Not being a Hárslevelű fan myself, this was my first surprise this day. More really good Hárslevelű were to follow.

This one has deep corn color, has honey and burnt sugar smell besides tropical fruits. The acids can almost balance the intense smell/taste, but only just – not. A little carbon dioxide makes it refreshing though. And it has vanilla in taste too. A really lovely wine for both beginners and maybe even for snobbish drinkers. I like it.

Dereszla

Dorombor

2007

6+, 7-

80% Furmint, 20% Hárslevelű. Excellent combination, resulting in a very intense, fresh smell rather Hárslevelű-type. The 13,5% alcohol is supported by nice acid. Cinnamon, or rather apple pie in smellGrass and vegetables are also present, but not the usual ones! My wife said

Dorombor was lemonade with lime. I am looking forward to find out how long the integrity of Furmint and Hárselvelű will last.

Top Wine

Orsolya

Pnot Noir

2006

5/5-

Orsolya has been one of my favorite emerging wineries. The smell of their wines are almost unbeatable. This Pinot is a bit of exception, nice light Pinot smell but less intense than you would expect from Orsolya and Zoltán. It’s still a good wine, but not exceptionnel. I am told that Orsolya Pincészet’s stocks are empty, so we have to wait ‘til next year for a fresh refill.

Scheller

Áldozói Chardonnay

2003

7-

Pontica

(Móri) Ezerjó

2006

4+

It’s a very strong 4+ for this young and small winery. It’s dry, but tastes a bit sweet and rustic, but acid is also not missing. I no longer remember why only gave 4+ points to them. I even purchased a whole bottle for HUF 1 700 right there.

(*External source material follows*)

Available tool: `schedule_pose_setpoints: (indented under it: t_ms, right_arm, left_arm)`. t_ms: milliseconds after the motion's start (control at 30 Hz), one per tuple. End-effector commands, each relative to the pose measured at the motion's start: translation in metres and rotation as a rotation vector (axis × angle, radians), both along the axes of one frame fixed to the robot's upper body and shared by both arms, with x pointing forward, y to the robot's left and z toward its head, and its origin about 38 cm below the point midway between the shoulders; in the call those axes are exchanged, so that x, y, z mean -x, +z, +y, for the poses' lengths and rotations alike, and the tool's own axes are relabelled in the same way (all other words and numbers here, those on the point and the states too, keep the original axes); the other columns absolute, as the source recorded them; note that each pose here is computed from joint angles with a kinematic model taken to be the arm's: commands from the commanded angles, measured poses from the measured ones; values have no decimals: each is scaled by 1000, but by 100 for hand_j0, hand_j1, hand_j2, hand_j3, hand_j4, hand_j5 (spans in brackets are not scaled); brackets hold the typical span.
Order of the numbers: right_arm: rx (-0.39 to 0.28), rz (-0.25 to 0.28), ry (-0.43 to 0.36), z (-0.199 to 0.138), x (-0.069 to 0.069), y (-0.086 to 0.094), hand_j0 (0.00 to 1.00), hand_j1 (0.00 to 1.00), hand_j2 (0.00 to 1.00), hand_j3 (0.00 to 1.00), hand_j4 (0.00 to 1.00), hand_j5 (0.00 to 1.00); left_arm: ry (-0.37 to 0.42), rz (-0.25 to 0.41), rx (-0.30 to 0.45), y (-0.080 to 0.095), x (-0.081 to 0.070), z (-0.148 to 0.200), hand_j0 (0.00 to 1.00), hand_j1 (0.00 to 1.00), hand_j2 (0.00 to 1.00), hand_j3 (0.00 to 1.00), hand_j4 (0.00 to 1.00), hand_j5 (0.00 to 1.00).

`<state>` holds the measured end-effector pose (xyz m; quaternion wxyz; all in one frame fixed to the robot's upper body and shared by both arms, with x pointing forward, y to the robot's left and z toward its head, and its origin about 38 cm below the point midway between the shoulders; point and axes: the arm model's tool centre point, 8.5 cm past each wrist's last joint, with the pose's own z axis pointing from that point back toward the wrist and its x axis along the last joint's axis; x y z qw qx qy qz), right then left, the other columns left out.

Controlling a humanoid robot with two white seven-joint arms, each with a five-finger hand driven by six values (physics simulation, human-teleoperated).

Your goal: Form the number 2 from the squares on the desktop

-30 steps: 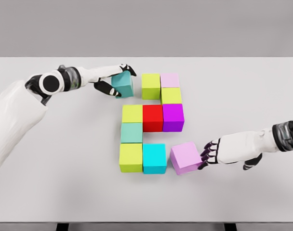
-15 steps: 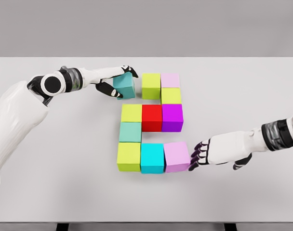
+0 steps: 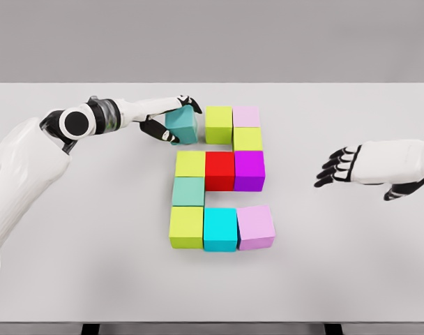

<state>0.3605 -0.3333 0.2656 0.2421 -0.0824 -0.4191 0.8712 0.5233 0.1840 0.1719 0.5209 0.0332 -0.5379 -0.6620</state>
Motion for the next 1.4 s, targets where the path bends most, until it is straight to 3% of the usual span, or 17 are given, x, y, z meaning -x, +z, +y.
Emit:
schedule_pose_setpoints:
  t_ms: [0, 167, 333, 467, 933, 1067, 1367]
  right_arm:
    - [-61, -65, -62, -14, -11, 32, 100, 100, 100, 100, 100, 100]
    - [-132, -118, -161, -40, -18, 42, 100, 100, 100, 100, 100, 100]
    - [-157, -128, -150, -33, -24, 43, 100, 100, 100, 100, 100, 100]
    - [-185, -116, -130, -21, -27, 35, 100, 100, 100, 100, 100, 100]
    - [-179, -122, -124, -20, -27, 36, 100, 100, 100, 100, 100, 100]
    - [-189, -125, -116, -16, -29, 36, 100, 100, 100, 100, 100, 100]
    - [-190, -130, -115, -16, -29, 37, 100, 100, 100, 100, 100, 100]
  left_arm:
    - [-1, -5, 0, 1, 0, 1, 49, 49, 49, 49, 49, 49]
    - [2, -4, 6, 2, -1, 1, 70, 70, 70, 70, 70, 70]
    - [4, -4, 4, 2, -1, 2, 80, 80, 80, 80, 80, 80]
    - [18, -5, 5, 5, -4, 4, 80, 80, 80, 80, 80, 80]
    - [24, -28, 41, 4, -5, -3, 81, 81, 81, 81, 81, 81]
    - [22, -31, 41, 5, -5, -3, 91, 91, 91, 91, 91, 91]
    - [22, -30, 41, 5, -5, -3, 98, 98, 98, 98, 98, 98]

I’m curious about their new works.

Kikelet

Furmint (Tokaj)

2006

Outstanding smell, exceptionnel Furmint. Somewhere in between the Szepsy and Hétszőlő schools. Very interesting. A bit of wood taste disturbs. A bit expensive too for a Furmint at HUF 2 700.

Kikelet

Hárslevelű

2006

5+, (6-?)

Elegant, subtle Hárslevelű, a little bit of sweetness makes it fashionable. Even the bitterness in the finish is nice.

Orsolya

Hermány Leányka

2006

6

Incredible smell as usual from Orsolya Pince. This wine might require some acid, but it’s weighty and has a nice although not fresh finish. Interesting wine.